_Directions_
Reproduce, from the lines below, exactly the stretch that begins at the line containing "A ray from the lens through (187, 48)" and ends at the line containing "The thing at", both included.

(Stored records)
━━━━━━━━━━

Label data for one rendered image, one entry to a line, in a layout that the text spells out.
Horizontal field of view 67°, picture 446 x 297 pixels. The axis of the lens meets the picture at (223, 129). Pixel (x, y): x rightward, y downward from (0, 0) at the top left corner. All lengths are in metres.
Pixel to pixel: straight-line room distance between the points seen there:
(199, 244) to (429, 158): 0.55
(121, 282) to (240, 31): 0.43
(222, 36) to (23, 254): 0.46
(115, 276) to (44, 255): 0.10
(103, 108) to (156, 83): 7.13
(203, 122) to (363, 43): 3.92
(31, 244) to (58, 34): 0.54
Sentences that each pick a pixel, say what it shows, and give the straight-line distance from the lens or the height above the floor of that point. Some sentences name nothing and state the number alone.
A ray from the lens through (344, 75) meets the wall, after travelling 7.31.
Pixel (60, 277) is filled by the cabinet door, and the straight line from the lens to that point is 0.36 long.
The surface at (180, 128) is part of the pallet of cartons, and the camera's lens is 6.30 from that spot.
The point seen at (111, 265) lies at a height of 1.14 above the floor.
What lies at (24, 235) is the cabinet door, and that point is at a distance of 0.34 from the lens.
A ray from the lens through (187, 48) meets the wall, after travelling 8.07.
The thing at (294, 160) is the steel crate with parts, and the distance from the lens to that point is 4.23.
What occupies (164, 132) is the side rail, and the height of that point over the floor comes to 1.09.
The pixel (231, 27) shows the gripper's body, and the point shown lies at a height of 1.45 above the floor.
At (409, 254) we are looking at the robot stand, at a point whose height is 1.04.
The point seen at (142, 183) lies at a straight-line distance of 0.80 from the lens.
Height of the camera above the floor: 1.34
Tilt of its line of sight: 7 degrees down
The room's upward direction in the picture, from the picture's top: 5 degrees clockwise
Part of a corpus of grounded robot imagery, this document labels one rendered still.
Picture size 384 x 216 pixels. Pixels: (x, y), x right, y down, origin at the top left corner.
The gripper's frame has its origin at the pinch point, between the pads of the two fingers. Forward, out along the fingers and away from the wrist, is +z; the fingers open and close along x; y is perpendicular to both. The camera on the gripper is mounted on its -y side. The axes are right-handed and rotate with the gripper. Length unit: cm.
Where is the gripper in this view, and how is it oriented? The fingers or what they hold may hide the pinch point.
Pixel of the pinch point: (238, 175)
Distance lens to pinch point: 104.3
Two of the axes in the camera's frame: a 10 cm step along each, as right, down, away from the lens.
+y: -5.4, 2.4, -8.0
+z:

━━━━━━━━━━

_Your response_
A ray from the lens through (187, 48) meets the wall, after travelling 8.07.
The thing at (294, 160) is the steel crate with parts, and the distance from the lens to that point is 4.23.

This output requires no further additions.